Work item: The output should be every line below that includes the word "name".

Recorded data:

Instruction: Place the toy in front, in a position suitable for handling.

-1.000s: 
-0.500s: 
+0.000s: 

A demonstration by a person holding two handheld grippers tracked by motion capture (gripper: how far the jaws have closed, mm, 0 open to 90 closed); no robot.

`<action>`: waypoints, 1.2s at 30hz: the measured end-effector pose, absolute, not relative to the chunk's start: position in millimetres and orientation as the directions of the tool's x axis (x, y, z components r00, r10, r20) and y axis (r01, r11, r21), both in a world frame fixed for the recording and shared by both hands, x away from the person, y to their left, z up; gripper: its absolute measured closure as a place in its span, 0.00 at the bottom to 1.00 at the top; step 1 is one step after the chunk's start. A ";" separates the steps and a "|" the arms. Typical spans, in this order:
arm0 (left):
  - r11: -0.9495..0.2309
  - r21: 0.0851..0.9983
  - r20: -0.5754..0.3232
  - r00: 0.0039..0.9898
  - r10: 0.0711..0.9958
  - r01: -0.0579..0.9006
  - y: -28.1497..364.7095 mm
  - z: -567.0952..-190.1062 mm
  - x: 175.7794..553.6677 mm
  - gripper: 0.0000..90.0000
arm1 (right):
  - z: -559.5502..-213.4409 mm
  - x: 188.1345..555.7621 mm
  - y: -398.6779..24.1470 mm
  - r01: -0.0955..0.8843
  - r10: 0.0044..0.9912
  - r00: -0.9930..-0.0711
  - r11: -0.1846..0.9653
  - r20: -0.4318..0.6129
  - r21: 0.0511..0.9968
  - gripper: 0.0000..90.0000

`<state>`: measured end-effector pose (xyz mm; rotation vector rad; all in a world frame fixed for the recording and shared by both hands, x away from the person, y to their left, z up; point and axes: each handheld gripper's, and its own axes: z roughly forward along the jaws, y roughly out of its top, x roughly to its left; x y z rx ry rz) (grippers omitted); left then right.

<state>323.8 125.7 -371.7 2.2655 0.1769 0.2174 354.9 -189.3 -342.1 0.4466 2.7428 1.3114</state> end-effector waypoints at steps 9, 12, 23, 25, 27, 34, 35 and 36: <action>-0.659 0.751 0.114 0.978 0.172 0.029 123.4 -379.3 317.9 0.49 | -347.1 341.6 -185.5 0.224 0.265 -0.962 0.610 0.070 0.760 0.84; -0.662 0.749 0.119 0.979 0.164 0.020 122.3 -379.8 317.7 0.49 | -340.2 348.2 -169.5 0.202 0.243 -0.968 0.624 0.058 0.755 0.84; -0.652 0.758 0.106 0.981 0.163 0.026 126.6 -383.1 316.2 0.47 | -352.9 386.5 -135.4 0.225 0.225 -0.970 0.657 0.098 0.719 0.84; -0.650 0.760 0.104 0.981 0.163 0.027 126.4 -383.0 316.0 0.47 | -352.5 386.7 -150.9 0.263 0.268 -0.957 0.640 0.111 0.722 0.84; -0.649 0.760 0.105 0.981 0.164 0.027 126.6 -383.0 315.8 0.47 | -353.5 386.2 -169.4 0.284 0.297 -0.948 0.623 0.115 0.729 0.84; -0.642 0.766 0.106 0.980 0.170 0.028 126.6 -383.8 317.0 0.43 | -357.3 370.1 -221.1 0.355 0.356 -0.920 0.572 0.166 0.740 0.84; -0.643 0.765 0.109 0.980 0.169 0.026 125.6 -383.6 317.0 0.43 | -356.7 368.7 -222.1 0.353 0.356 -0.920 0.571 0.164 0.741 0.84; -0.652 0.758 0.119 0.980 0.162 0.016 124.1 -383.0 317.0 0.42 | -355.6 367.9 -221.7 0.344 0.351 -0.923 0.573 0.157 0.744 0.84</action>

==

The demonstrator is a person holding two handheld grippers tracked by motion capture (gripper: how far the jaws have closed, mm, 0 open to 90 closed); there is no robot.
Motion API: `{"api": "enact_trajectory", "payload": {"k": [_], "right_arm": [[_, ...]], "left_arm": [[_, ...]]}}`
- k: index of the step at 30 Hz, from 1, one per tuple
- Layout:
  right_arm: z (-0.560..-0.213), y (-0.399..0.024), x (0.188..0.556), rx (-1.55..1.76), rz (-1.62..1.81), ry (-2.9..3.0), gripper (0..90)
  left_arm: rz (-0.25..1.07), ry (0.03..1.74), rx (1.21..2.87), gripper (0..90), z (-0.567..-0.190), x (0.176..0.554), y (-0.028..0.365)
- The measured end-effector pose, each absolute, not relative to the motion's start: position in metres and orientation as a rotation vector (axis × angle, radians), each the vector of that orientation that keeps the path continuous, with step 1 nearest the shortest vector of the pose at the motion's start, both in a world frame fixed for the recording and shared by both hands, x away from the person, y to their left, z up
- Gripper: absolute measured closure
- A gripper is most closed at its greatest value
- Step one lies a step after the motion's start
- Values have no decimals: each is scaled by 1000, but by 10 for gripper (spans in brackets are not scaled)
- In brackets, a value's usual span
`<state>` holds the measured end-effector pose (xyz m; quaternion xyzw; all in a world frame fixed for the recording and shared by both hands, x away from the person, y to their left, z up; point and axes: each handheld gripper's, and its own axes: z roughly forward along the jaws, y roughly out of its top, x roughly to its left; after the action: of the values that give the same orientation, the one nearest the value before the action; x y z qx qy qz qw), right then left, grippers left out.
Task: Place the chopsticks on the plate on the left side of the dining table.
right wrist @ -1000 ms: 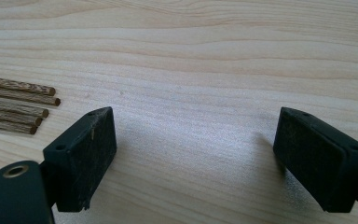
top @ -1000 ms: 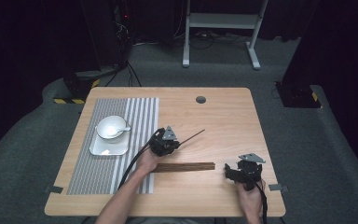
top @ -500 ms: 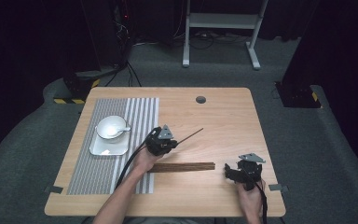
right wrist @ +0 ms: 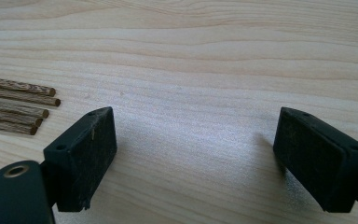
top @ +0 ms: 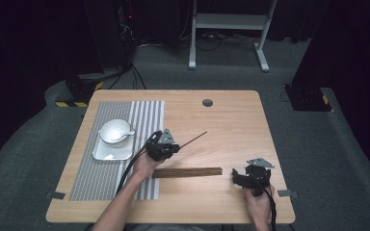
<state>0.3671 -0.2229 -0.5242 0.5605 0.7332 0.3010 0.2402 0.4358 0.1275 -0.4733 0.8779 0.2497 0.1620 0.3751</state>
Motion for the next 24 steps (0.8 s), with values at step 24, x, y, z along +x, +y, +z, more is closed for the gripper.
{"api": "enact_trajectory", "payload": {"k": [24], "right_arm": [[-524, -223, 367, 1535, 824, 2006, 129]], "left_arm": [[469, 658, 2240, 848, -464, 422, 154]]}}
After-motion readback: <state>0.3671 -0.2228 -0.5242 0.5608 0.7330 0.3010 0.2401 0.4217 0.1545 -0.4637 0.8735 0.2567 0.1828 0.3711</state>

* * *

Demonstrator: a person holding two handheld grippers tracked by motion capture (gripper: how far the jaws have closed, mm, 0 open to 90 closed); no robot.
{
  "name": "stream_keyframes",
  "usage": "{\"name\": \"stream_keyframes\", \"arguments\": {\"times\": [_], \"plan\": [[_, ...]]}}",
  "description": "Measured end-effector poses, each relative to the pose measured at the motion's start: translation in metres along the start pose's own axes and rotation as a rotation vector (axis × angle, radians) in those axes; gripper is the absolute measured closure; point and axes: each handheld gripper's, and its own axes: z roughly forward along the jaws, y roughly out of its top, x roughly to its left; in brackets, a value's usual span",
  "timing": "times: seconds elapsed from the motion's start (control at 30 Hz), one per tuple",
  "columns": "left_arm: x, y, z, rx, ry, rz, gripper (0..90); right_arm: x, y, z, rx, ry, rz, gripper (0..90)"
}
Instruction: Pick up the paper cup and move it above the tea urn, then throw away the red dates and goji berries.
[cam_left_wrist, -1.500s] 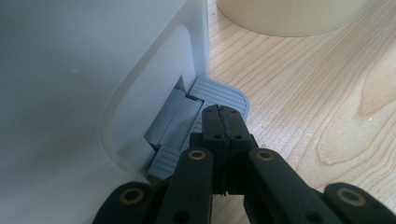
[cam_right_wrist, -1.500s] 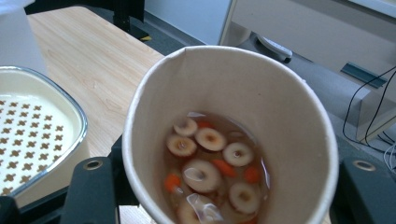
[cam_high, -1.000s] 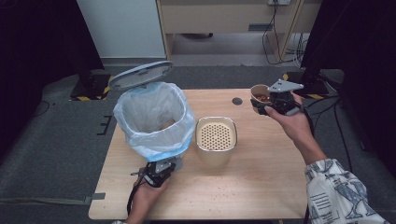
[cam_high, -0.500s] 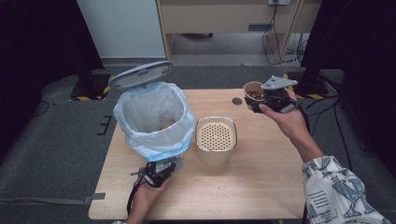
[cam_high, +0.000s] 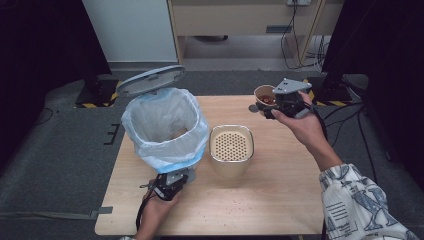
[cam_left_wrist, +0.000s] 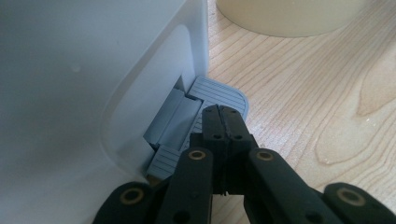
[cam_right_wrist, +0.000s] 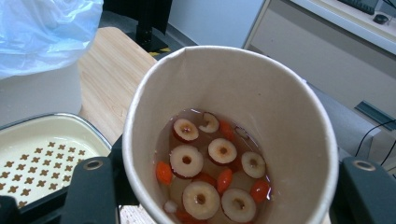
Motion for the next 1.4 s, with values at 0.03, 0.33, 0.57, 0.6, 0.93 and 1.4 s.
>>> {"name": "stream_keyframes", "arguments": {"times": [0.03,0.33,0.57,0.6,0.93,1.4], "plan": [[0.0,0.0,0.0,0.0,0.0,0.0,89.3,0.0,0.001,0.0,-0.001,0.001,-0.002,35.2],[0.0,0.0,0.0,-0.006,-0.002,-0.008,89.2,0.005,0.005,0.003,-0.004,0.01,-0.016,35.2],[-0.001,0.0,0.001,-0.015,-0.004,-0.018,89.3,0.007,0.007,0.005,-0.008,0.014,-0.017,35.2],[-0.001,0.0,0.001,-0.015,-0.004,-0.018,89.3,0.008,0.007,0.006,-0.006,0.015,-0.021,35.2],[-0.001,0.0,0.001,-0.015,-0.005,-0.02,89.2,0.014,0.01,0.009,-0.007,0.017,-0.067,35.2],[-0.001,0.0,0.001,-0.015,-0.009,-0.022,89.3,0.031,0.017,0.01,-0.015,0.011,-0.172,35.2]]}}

Result:
  "name": "stream_keyframes",
  "usage": "{\"name\": \"stream_keyframes\", \"arguments\": {\"times\": [_], \"plan\": [[_, ...]]}}",
>>> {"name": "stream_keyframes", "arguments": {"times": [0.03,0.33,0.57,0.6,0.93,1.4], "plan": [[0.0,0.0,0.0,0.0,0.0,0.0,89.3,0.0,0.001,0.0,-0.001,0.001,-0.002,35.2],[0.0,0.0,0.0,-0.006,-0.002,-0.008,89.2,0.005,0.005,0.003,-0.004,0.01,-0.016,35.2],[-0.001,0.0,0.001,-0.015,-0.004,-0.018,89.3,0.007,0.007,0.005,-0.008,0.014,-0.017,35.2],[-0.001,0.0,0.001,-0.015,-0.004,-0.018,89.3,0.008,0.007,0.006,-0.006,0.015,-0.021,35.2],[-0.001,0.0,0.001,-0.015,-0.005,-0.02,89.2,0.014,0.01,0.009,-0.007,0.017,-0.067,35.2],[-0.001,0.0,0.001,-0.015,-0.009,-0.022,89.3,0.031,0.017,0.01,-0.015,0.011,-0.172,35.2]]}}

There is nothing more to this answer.